Workshops
The 3rd International Conference on Interactive Digital Storytelling (ICIDS) will be held in Edinburgh, UK from Monday, November 1st to Wednesday November 3rd 2010.
In conjunction to the ICIDS 2010, researchers and practitioners are invited to participate to workshops/tutorials.
Affiliated workshops/tutorials will be held on Sunday, October 31st 2010 at the Informatics Forum, University of Edinburgh. The purpose of these workshops/tutorials is to provide a platform for presenting novel ideas in a less formal and possibly more focused way than the conference itself.
The format of each workshop is to be determined by the organisers, but it is expected that they contain ample time for general discussion.
Workshops/Tutorials
1.Users and Evaluation of Interactive Storytelling (Half-day, Morning)
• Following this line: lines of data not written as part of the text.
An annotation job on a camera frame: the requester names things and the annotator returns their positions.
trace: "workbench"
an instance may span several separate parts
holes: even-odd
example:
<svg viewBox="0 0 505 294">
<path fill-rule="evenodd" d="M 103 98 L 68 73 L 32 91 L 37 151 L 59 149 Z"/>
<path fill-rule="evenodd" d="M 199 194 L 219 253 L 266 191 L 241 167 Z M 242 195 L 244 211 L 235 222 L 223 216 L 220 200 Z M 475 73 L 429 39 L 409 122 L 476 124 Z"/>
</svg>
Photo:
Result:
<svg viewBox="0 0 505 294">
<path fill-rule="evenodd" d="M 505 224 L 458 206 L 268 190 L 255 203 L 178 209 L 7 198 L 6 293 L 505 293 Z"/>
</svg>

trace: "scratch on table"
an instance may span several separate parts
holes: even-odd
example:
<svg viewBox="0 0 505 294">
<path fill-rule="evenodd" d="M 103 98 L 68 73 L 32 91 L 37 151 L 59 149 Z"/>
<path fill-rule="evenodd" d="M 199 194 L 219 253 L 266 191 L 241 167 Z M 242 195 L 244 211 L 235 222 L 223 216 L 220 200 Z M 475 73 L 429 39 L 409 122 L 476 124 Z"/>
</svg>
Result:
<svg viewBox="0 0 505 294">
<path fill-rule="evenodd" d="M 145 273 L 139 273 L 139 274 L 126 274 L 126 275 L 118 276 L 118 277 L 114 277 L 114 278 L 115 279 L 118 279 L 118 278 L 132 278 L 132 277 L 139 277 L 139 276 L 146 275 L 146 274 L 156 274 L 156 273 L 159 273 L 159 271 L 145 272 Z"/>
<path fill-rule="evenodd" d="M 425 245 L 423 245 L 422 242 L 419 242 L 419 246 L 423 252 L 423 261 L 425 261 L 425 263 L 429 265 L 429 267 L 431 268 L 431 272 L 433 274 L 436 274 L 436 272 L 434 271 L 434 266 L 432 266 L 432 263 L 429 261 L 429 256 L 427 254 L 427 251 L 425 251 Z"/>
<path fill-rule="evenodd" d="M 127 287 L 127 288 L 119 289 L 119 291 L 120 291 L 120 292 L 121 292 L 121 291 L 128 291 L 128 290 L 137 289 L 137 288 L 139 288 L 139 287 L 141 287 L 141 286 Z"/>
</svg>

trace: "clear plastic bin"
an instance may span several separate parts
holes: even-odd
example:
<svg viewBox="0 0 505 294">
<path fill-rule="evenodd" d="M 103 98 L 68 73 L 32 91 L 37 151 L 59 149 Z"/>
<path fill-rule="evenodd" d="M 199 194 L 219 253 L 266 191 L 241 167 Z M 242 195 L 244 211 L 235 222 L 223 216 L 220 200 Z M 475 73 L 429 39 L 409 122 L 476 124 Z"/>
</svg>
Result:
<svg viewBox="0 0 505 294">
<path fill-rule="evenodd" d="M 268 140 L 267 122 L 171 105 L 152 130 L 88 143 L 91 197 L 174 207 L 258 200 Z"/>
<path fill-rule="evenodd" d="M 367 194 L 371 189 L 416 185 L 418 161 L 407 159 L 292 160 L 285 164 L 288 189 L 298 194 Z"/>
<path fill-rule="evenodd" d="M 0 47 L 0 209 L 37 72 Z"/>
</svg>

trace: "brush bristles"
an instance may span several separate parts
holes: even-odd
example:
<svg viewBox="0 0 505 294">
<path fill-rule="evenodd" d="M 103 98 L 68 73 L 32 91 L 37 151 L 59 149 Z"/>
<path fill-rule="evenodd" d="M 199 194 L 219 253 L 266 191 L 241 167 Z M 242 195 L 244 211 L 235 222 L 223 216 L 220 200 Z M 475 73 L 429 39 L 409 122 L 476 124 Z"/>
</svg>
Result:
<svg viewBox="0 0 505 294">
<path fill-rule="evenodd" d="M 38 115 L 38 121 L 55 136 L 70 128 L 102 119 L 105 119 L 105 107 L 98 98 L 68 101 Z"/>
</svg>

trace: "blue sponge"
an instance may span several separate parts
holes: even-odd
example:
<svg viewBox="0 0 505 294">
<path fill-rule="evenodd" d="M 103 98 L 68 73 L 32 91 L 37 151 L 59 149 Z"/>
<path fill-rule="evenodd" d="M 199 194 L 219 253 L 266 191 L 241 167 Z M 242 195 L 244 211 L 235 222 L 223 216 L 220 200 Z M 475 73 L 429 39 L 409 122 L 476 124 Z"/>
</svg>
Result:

For long, Interactive Storytelling (IS) has been a constant focus of interest of scholars from various areas. However, in spite of the attention that specific domains of IS have received (e.g. development of tools, applications and systems), there is little prior work on connecting those notions with users’ experiences. The main purpose of this workshop is to move forward on the study of users’ experience of interactive stories by working on the identification of the variables, dynamics and methods that could contribute to explain it. It proposes participants to jointly navigate through different practices, theories, approaches, and concepts that need to be taken into account for properly shaping the complex experience of perceiving those artifacts and applications. The ultimate goal of the workshop is advancing in the definition of a model that allows measuring user engagement during consumption of interactive narratives.
Organisers:
Nelson Zagalo, University of Minho, Portugal
Sandy Louchart, Heriot-Watt University, UK
Maria Soto, Universidad Autónoma de Barcelona, Spain
Emails: nzagalo(at)icd(dot)uminho(dot)pt
s.louchart(at)hw(dot)ac(dot)uk
mariateresa(dot)soto(at)uab(dot)es
Website : http://www.macs.hw.ac.uk/icids2010/EvaluationWorkshop/Home.html
2.Introduction to Interactive Story Creation (Tutorial – Half Day, Morning)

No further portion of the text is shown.